According to the US pension fund Calpers’ website Coller’s 2002 fund has a net internal rate of return of 26.5% and is showing a money multiple of 1.3 times the original investment. The site cautions that these returns are not meaningful given the fund’s immaturity. But already they are close to matching the performance of older vintages.
Jeremy Coller, who founded the firm in 1990 declined to comment on the imminent fundraising, which was revealed in Financial News.
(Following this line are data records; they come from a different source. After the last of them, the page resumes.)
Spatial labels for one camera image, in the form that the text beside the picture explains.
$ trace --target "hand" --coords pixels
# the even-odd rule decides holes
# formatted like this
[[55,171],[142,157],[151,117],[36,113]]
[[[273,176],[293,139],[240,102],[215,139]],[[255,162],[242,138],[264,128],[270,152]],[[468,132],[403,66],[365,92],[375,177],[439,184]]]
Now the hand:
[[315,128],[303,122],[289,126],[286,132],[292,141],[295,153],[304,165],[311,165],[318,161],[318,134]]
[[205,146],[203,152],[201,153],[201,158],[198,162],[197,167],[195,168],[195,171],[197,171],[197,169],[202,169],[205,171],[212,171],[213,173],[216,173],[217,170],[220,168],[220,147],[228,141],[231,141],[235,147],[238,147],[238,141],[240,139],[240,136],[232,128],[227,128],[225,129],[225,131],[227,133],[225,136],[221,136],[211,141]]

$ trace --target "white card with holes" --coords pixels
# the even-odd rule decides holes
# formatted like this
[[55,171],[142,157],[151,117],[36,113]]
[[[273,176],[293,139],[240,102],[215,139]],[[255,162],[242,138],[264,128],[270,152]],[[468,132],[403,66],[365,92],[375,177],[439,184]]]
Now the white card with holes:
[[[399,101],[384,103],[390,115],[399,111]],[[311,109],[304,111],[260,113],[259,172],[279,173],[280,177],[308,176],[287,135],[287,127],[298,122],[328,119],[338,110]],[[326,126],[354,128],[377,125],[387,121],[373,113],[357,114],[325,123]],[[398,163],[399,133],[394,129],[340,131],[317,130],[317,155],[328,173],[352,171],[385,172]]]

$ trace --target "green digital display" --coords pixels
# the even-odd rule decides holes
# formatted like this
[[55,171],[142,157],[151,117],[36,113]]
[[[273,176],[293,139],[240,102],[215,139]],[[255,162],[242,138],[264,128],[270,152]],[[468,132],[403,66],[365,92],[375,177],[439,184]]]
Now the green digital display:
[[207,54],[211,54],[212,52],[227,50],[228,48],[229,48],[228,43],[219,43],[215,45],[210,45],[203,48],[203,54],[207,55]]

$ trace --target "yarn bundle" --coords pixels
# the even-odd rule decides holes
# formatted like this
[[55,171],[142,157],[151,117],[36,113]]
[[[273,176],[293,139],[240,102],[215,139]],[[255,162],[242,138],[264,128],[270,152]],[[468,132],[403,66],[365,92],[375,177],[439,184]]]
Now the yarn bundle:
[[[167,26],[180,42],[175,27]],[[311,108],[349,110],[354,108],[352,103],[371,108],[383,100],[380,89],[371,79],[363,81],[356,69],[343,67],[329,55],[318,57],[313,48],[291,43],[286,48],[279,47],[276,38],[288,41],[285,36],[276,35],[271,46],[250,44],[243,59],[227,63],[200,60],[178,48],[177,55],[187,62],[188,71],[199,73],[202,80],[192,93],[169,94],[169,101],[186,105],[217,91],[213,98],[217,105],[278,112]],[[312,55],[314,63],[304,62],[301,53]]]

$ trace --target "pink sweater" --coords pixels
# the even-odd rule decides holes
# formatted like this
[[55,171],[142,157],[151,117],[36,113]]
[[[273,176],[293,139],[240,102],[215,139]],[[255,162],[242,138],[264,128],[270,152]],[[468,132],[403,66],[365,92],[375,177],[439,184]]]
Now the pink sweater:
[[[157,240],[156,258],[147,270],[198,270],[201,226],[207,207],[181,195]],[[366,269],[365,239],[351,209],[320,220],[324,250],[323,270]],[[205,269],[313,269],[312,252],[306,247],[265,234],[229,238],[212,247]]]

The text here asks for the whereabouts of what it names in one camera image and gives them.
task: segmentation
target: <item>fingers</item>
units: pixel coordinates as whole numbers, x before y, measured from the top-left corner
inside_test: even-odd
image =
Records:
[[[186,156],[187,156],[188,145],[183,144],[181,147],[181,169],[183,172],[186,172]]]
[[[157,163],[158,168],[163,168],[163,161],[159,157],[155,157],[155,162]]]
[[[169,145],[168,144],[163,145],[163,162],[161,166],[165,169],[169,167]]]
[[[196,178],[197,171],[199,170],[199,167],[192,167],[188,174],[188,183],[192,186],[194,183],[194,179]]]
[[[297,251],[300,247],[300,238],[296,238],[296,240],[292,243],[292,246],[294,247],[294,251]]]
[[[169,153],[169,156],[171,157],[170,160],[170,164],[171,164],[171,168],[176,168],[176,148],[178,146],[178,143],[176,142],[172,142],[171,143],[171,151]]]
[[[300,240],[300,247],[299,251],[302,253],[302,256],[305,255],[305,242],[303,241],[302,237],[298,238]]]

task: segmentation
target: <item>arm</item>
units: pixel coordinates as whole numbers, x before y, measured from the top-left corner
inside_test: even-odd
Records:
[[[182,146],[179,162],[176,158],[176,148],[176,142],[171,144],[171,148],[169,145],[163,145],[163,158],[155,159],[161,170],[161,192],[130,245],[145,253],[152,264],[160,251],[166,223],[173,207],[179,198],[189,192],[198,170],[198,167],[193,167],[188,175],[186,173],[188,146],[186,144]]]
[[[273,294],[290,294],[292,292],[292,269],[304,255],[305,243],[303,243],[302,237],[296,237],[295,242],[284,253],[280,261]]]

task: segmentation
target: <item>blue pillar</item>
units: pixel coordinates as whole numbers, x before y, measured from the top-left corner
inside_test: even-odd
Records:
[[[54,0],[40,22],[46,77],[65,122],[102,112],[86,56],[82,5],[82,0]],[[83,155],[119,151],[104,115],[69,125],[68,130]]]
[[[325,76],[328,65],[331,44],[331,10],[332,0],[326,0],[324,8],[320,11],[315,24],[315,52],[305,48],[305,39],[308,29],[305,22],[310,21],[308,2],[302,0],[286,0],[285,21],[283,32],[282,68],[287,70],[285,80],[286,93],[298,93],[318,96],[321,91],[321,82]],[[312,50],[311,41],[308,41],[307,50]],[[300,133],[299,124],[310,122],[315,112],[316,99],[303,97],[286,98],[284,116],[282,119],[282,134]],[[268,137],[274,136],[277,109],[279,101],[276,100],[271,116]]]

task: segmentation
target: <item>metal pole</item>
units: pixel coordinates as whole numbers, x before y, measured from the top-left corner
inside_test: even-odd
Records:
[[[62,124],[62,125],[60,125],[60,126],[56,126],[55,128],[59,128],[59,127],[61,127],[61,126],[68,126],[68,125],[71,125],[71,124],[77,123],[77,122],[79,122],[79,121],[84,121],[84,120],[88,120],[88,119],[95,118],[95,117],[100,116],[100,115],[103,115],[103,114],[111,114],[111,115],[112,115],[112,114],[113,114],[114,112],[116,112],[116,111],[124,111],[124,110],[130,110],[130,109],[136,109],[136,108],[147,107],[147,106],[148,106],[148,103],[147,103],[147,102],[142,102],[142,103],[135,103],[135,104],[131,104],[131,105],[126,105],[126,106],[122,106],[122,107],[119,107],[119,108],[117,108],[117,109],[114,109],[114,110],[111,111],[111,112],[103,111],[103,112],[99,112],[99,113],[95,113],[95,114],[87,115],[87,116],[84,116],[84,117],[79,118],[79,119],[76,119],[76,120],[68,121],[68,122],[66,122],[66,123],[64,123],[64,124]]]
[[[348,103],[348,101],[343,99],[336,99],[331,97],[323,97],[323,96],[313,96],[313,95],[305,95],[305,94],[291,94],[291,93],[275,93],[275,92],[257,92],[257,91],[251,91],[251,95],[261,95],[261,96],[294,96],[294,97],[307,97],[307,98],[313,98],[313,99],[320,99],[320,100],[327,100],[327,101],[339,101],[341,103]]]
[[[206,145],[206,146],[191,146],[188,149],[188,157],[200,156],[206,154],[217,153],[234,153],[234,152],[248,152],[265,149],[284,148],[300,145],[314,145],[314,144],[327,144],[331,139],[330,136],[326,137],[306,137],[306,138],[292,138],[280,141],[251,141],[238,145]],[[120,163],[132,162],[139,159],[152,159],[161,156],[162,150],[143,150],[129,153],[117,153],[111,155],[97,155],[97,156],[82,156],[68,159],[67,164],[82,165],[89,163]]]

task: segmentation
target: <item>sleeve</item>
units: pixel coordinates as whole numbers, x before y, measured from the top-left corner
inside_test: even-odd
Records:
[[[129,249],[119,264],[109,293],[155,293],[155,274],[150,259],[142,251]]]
According to the newspaper, investors say Coller is initially targeting about $3bn ahead of a hard cap of $3.7bn.
Coller Capital has been responsible for many of the milestone transactions of the secondaries market, including acquisition of the Shell US Pension Trust portfolio in 1998 and the NatWest Equity Partners portfolio from Royal Bank of Scotland in 2000 – at the time, these were both the largest secondaries investments that had ever been made.
In 2004, Coller bought Dresdner Bank’s institutional restructuring unit for $90m; and paid about £300m (€431.4m) to buy UK bank Abbey’s portfolio of private equity interests with a book value of £695m.
Last month, New Venture Partners, a venture capital firm supported by Coller, was oversubscribed for its fourth fund that was targeting $200m.
New Venture Partners manages the funds that had been part of the Lucent Bell Labs portfolio Coller bought from the US technology group in 2002.